Mentre osservo con attenzione il bicipite dell’uomo esposto, penso d’un tratto a una tristezza invereconda. E vorrei distribuire al caso di ognuno licenziosità severissime da applicare ad uno status onnicomprensivo, il gergo urlatore cioè, che professiamo abbia una qualche compatibilità con il cosiddetto mondo. Non chiamerò mai più destino il destino (ma caso, al massimo iattura), per opportunità linguistiche striminzite e contemporanee e che contengono altrettanto parchi e risentiti moti dello spirito. L’uomo esposto ha 32 anni, è un attore, un modello, fa a pugni per uno sguardo lanciato male. Si chiama Michele Morrone. Lo guardo testé, su Instagram, in vetrina, non sono tranci appesi al morsetto. Non è una macelleria. Michele Morrone è un influencer. Cosa significa, mi chiedo? Cosa influenzano gli influencer? Domande a latere. C’entra poco con quel che sto guardando. Guardo una spalla, un muscolo turgido e noioso e una scritta, versi tatuati, vergati con orletti simili alle lettere in cirillico. Mi aspetto la grandiosità contigua, un attraversamento meditato tra il turgore umano (il muscolo tondo e definito) e l’inafferrabilità di una intuizione, una sensibilità. Leggo sul bicipite: “Cosce di colore marrone (…)”. Il resto non è chiaro. Non voglio aggiungere o abbellire per longanimità. Non sono sicura nemmeno dell’autenticità del termine usato: cosce. E se fosse posce? È un carattere interessante quello scelto da Morrone. Una specie di Garamond. Che vorrà dire? Cosce marroni, le mie sono bianche. Peccato. È un gran bel tipo, merita di fare l’influencer e le serie televisive un po’ erotiche un po’ alla Danielle Steell, con manette e virilità disimpegnate, mostrate giusto per far capire insomma che non c’è trippa per gatti. O anche: non ce n’è per nessuno. Ma grazie grazie, io sto bene così.
La biografia prevede ruoli minori nelle serie d’ordinanza tipo: Squadra antimafia; Provaci ancora prof. Senza colpo ferire, lisce come l’acqua, appartengono ad anni la cui nostalgia oggi, in confronto al digrignamento dei giorni correnti (in cui cuociamo rane vive per dirla con una litote, invece che teste da tagliare a cui aggiungere un epiteto congruo, teste di banana ecco), mi procura un senso di smarrimento superiore all’angustia di non aver inteso il resto dei versi tatuati sul bicipite di Morrone. Che fai ci sputi? Questo signore ha preso a pugni un tale, un giovanotto, per uno sguardo. Uff, con il sole di luglio, sudato, imbrattato, dopobarba, o profumo di vetiver, umori aspri e ormoni incazzatissimi.
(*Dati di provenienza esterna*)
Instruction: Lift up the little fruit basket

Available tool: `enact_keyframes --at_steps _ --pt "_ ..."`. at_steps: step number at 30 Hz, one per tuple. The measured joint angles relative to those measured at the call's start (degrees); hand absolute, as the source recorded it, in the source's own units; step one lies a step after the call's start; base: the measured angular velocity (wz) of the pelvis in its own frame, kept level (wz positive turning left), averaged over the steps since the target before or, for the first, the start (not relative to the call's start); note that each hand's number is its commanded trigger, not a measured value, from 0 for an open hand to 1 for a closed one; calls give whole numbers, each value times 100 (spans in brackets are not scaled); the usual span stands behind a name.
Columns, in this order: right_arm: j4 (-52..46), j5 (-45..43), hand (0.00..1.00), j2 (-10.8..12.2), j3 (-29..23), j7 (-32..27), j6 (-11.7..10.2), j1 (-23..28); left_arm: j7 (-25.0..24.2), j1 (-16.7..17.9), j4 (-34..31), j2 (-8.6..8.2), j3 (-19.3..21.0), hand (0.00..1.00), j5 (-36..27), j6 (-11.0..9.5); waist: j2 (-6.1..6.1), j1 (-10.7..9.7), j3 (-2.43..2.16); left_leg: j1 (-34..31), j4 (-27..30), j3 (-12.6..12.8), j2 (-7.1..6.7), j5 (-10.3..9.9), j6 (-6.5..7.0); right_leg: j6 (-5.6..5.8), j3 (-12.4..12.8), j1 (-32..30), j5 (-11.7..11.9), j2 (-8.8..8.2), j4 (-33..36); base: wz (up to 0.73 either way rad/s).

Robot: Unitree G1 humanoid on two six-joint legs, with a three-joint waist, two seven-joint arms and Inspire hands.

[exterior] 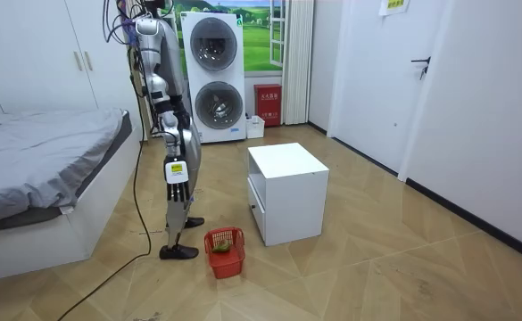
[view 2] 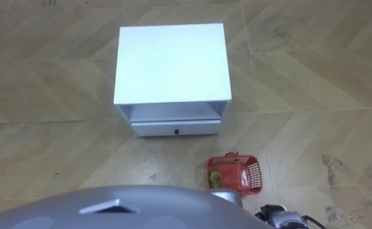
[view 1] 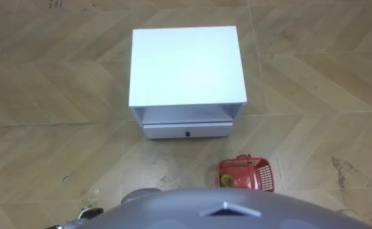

Fa impressione. Oh mamma. Questo signore ha addominali confacenti a taluni pensieri che tuttavia non riesco a ricordare. Nella scena della serie televisiva immancabilmente Netflix, l’adone ha di fronte una signorina con le manette ai polsi. Il resto non è dato sapere, nel senso che di solito preferisco soggetti-mausoleo, la mia partecipazione a una atmosfera di tipo erotico-sentimentale è pari alla mia curiosità dinanzi a una pentola che cuoce le verdure dell’orto. Cioè non sono la persona più adatta, per essere influenzata da Michele Morrone dovrei avere intanto una ferocia nell’insieme, ad esempio glutei sopra la penultima vertebra a scendere; tette metafisiche; tatuaggi virulenti, in luoghi inaccessibili. Gesta faticose e che comportano impegno, coraggio, coerenza. Occhi cupi, scurissimi, fondotinta giallognolo dorato. Una fosforescenza da tronista.
C’è un gorgoglio di inutilità a immaginarsi una relazione con un uomo prossimo al tediosissimo vademecum che in fondo abbiamo già conosciuto, bellissimo e stronzo. In apparenza. La certezza è che se non è bellissimo e stronzo non te ne fai niente, soprattutto se a guardare oltre non vedi che la tristezza gravida di spergiuri. Omissioni, putridume nel congedarsi dalle cose, e dici cose e non uomini, orgogli volitivi. Chiudo con le parole di un personaggio di Henry Miller, ancora lui: “Io volevo piantarla lì. Ma lei non voleva restare sola”.